DATASET CONTENT section start
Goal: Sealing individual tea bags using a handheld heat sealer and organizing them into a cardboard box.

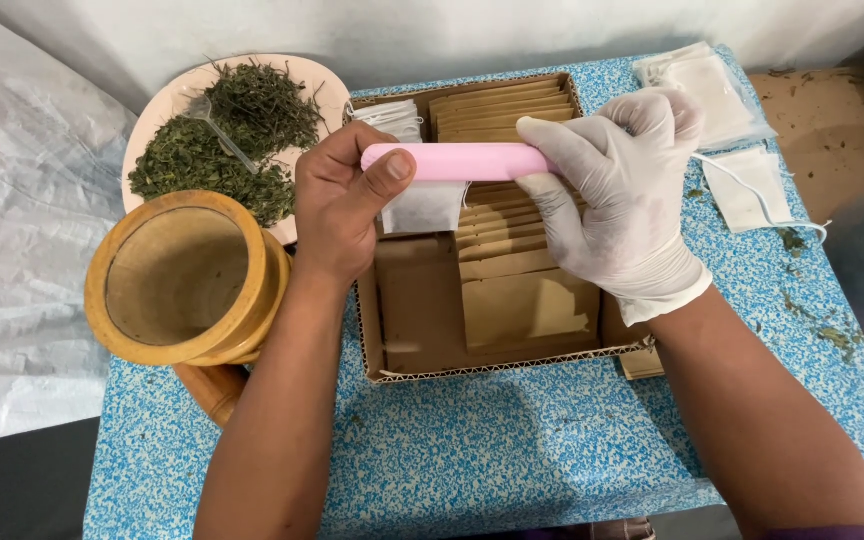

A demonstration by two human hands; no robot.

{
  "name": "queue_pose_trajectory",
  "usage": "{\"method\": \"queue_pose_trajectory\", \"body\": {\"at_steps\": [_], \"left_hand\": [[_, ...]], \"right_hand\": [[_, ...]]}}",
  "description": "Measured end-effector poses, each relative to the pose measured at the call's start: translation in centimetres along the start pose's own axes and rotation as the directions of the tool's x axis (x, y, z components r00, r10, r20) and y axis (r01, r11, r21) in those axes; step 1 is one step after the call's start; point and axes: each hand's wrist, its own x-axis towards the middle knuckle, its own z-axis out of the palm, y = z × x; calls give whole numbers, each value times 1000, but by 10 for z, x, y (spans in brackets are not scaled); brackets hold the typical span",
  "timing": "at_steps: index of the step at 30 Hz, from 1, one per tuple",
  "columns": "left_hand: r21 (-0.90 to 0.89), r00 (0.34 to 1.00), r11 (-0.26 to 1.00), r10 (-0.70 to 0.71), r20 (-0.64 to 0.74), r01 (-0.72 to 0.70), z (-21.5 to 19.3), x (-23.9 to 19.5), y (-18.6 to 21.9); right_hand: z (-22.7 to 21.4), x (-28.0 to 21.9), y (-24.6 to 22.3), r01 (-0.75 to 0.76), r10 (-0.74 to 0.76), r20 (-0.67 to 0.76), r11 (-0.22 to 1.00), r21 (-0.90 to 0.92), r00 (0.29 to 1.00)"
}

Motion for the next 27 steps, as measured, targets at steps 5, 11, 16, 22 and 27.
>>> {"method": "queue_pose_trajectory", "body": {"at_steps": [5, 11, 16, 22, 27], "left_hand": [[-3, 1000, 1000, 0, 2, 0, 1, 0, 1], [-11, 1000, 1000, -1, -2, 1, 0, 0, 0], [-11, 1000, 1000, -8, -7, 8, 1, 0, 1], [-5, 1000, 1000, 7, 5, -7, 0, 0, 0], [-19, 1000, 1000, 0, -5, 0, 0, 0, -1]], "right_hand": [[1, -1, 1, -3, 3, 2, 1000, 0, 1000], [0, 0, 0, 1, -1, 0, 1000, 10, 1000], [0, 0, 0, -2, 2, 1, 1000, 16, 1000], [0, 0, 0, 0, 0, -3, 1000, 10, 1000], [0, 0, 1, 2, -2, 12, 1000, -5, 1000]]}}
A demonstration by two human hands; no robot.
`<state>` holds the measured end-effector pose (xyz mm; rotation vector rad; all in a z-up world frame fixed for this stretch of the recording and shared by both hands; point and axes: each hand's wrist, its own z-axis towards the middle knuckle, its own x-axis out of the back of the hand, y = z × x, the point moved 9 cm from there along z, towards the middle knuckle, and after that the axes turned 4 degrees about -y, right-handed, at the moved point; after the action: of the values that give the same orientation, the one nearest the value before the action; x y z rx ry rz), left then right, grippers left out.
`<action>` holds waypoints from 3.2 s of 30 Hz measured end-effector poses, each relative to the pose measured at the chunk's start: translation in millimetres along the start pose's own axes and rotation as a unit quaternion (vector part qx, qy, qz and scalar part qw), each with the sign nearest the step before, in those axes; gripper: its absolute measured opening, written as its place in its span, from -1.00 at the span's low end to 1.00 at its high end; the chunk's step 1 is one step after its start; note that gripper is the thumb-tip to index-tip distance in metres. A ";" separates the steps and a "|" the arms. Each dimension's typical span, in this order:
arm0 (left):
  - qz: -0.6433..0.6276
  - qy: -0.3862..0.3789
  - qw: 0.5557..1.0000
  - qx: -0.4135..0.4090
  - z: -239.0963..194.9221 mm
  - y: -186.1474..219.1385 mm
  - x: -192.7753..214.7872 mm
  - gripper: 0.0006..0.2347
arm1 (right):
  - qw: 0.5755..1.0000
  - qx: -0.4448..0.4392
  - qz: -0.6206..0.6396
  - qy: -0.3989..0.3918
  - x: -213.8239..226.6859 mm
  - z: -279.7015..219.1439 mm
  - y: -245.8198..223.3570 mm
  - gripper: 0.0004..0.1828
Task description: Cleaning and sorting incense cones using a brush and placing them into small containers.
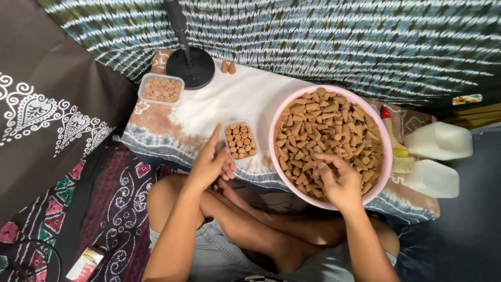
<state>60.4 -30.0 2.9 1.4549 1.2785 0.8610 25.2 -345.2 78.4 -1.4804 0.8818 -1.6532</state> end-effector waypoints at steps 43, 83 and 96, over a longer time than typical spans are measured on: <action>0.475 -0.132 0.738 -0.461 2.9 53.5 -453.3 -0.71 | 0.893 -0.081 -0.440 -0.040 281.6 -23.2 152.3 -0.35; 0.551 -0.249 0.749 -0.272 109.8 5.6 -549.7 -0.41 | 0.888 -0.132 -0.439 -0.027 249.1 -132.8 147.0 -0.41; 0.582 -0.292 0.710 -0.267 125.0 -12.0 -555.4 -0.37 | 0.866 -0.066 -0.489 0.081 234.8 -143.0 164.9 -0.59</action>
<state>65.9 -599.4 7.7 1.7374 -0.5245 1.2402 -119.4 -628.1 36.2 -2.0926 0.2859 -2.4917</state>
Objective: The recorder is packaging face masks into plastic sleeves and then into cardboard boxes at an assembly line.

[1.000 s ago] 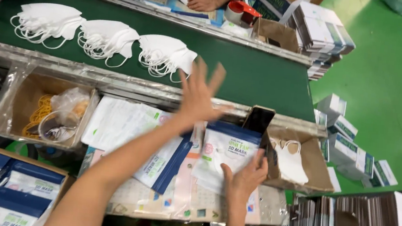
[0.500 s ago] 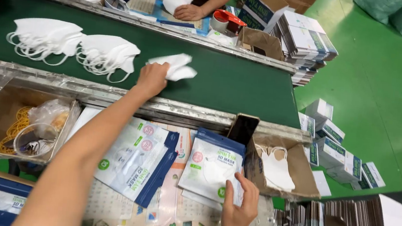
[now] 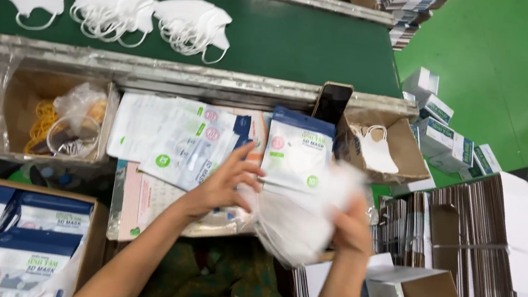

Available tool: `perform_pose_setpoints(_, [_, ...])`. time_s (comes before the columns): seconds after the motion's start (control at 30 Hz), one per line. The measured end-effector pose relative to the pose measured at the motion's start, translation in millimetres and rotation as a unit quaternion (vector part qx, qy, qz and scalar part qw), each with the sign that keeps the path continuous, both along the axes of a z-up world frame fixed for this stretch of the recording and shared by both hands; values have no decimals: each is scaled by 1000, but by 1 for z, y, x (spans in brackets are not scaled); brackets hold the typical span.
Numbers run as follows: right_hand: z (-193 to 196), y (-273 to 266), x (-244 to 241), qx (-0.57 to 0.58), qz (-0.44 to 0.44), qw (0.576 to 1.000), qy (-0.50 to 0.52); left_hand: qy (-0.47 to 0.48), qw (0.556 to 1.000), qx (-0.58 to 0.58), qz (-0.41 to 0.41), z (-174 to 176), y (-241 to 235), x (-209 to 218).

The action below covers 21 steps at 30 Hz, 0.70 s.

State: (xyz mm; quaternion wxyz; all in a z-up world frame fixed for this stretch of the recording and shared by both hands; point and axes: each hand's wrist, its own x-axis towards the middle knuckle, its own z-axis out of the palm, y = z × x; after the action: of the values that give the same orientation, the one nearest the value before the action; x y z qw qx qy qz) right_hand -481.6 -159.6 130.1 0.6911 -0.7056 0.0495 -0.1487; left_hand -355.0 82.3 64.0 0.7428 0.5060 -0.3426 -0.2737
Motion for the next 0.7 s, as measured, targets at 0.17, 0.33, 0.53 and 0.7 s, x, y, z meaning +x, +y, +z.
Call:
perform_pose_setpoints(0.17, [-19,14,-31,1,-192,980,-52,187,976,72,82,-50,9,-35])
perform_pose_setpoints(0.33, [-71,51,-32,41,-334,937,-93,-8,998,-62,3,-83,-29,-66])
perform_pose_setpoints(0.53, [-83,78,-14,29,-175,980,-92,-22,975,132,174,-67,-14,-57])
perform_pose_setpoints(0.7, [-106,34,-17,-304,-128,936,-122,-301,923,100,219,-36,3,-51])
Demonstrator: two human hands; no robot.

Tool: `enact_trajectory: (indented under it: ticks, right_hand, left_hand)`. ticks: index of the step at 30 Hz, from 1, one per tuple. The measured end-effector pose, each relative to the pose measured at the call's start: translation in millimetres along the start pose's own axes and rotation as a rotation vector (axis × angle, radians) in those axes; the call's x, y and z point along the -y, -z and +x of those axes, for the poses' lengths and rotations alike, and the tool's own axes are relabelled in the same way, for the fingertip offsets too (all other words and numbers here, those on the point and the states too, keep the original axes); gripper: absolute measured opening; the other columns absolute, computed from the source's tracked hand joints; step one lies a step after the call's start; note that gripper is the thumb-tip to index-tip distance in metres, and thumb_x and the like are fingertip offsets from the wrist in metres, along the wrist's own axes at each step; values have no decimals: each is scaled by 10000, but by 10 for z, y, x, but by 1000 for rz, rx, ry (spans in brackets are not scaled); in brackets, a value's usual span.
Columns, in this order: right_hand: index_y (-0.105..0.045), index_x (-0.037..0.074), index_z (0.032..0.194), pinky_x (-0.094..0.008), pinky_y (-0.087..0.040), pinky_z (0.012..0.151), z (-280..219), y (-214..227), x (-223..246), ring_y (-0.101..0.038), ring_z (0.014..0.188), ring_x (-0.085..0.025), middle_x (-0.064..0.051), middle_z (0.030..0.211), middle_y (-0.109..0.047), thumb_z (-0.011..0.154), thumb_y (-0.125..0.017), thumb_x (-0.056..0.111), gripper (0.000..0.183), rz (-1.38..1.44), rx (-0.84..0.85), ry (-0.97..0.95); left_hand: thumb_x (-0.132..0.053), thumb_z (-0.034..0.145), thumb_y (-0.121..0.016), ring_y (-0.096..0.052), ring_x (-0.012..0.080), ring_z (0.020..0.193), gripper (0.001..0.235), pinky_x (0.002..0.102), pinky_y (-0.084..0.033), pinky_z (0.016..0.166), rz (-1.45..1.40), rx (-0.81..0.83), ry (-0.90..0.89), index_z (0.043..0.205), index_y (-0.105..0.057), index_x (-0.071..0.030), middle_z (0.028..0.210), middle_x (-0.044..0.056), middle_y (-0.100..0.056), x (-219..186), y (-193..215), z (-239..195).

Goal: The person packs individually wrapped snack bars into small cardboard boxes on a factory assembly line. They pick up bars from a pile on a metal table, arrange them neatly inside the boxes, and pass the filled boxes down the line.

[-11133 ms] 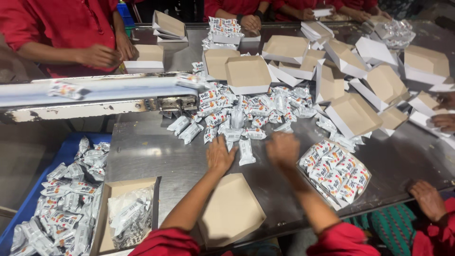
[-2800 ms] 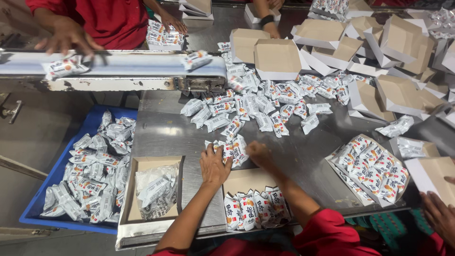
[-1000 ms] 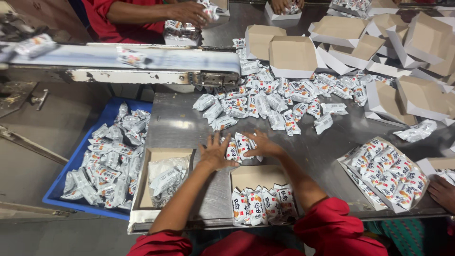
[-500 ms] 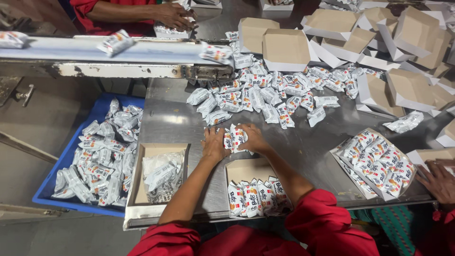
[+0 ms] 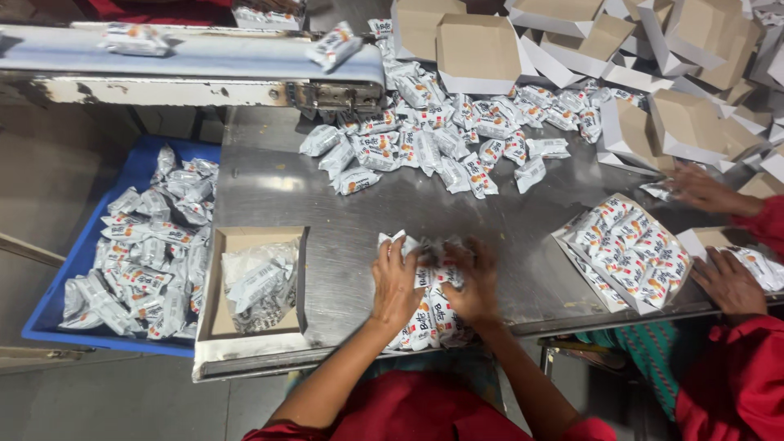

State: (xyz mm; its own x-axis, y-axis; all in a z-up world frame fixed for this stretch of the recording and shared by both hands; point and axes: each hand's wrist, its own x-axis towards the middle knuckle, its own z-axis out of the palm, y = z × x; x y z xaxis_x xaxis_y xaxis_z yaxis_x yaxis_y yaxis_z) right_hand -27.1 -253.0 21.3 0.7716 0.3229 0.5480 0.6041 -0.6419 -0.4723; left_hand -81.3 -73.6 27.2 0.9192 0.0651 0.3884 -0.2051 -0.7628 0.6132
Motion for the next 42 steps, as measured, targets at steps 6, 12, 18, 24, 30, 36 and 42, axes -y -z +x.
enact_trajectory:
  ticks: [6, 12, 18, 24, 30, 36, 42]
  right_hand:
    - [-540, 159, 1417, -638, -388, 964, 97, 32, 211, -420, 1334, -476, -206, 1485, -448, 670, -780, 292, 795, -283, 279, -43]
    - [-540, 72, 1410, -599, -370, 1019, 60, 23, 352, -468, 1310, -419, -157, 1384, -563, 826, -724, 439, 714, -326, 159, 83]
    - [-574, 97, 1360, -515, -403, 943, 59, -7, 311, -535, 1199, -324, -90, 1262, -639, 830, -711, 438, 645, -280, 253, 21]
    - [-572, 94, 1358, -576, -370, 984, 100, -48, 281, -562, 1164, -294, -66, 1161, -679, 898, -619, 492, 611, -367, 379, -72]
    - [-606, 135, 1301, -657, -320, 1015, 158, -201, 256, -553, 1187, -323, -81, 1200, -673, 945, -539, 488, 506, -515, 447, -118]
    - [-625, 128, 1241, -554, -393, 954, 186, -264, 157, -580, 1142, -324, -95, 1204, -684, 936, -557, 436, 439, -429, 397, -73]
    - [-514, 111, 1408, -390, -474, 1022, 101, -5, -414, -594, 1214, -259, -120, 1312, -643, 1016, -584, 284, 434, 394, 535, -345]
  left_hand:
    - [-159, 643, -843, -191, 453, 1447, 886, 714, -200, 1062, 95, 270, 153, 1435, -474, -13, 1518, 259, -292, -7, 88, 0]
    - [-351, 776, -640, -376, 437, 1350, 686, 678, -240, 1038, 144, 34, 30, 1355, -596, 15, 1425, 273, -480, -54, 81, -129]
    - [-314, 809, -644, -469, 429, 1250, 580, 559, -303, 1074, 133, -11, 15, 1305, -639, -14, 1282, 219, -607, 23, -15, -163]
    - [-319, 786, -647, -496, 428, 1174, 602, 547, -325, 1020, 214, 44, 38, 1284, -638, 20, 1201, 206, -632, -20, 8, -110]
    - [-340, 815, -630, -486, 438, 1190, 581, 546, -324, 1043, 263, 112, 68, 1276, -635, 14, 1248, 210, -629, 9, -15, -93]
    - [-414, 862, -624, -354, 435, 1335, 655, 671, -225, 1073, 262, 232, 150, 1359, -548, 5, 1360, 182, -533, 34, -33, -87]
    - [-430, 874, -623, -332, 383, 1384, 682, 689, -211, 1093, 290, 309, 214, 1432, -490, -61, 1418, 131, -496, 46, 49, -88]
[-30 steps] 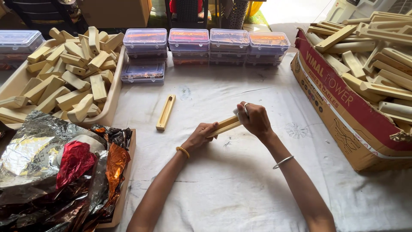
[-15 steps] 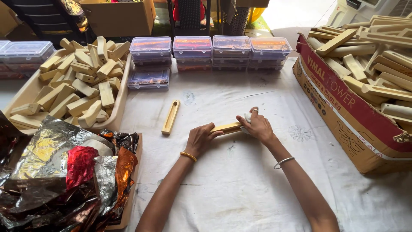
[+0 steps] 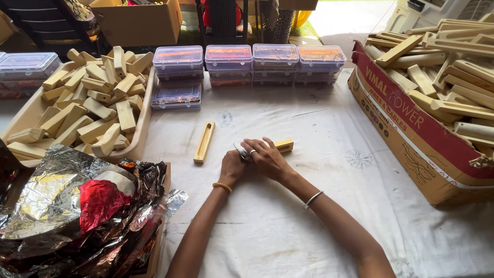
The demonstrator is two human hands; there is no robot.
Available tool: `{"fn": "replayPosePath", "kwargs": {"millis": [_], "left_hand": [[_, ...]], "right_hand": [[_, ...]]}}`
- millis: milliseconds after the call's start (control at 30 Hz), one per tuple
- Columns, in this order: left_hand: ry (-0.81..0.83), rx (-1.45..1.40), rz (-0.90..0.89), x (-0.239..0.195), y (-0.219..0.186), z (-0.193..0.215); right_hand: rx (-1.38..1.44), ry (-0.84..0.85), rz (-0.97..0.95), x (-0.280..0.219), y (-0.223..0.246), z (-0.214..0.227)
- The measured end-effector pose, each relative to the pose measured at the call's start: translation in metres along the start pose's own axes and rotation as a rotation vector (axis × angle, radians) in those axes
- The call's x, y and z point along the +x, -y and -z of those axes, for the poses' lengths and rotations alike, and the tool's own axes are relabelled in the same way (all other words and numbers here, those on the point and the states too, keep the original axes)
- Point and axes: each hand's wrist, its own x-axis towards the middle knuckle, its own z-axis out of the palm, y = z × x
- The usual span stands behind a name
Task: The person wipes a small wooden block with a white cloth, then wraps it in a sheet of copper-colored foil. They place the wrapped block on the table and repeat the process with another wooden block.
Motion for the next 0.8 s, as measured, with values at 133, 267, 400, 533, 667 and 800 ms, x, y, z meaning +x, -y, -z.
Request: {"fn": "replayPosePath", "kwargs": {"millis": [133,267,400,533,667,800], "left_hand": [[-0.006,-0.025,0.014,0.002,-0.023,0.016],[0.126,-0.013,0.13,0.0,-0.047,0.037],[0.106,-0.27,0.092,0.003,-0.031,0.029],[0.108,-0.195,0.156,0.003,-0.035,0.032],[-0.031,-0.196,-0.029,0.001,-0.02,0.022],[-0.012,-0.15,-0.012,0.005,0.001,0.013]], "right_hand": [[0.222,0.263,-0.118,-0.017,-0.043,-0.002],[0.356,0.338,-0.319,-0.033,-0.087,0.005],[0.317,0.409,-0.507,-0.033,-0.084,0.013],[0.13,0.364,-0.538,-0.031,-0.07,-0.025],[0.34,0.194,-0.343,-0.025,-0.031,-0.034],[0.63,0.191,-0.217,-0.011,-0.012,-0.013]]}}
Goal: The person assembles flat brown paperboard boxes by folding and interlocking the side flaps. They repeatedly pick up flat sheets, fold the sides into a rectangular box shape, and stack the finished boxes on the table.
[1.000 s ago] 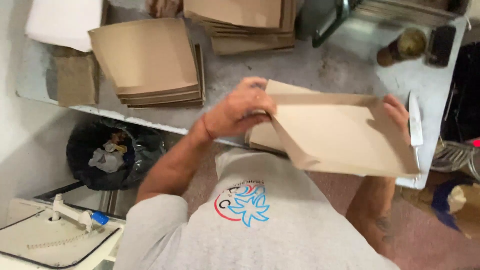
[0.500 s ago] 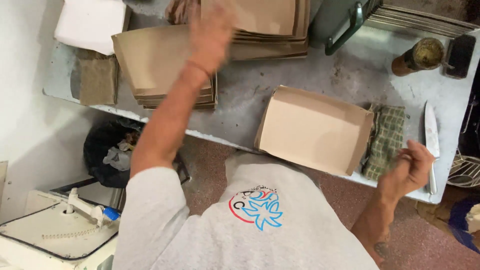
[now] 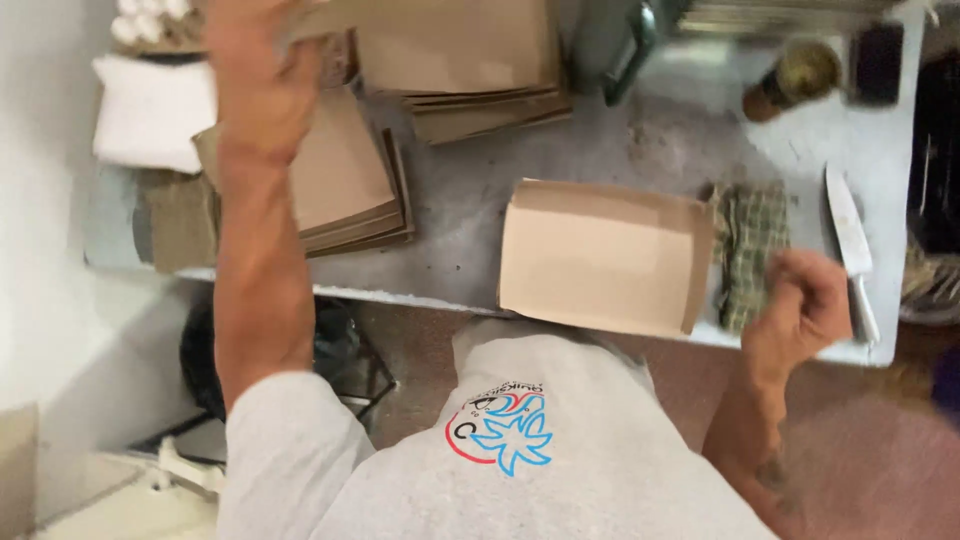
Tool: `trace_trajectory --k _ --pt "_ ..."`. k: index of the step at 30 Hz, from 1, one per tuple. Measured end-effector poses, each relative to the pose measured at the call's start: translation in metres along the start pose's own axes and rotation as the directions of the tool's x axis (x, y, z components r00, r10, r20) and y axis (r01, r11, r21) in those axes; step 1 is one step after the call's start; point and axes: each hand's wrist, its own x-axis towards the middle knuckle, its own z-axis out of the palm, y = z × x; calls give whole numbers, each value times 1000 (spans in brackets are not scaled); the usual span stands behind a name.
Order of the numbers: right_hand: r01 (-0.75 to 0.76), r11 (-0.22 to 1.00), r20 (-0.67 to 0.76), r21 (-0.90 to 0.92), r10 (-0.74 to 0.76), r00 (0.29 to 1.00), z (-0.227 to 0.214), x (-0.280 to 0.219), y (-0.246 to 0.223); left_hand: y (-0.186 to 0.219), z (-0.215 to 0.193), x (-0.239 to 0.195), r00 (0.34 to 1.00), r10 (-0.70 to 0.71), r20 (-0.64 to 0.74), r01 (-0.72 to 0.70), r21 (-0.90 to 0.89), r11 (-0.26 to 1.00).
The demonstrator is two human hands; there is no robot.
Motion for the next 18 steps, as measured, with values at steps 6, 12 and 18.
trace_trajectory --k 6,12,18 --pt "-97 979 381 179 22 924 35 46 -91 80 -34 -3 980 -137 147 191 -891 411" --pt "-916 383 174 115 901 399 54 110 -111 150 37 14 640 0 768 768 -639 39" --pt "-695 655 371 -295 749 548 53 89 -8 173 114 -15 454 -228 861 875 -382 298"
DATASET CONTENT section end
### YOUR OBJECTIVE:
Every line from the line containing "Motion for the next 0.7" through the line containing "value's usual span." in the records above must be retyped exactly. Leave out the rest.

### EXERCISE RESPONSE:
Motion for the next 0.7 s, as measured, targets at 0.17, 0.33, 0.53 and 0.7 s, x, y, z meaning +x, +y, +z.
Call:
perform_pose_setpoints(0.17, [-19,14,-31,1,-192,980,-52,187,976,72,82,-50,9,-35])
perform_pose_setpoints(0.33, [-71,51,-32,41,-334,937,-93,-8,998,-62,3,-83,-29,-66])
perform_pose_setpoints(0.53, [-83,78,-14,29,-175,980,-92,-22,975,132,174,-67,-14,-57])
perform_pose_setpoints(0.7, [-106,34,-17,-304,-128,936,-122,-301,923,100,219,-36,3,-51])
Demonstrator: two human hands; no robot.

Tool: `enact_trajectory: (indented under it: ticks, right_hand, left_hand)`. ticks: index of the step at 30 Hz, from 1, one per tuple. The measured end-effector pose, each relative to the pose measured at the call's start: translation in millimetres along the start pose's own axes and rotation as a rotation vector (axis × angle, radians) in those axes; the call's x, y and z point along the -y, -z and +x of those axes, for the poses' lengths and rotations alike, and the tool's own axes are relabelled in the same way, for the fingertip offsets too (all other words and numbers here, those on the point and the states too, keep the original axes); gripper: absolute measured opening; the other columns absolute, computed from the source's tracked hand joints; step one lies a step after the call's start; note that gripper is the thumb-tip to index-tip distance in metres, and thumb_x and the like are fingertip offsets from the wrist in metres, along the wrist's own axes at each step; values have no decimals: each is scaled by 10000, but by 10 for z, y, x, but by 1000 for rz, rx, ry (spans in brackets are not scaled); in brackets, a value's usual span.

This exercise requires no further work.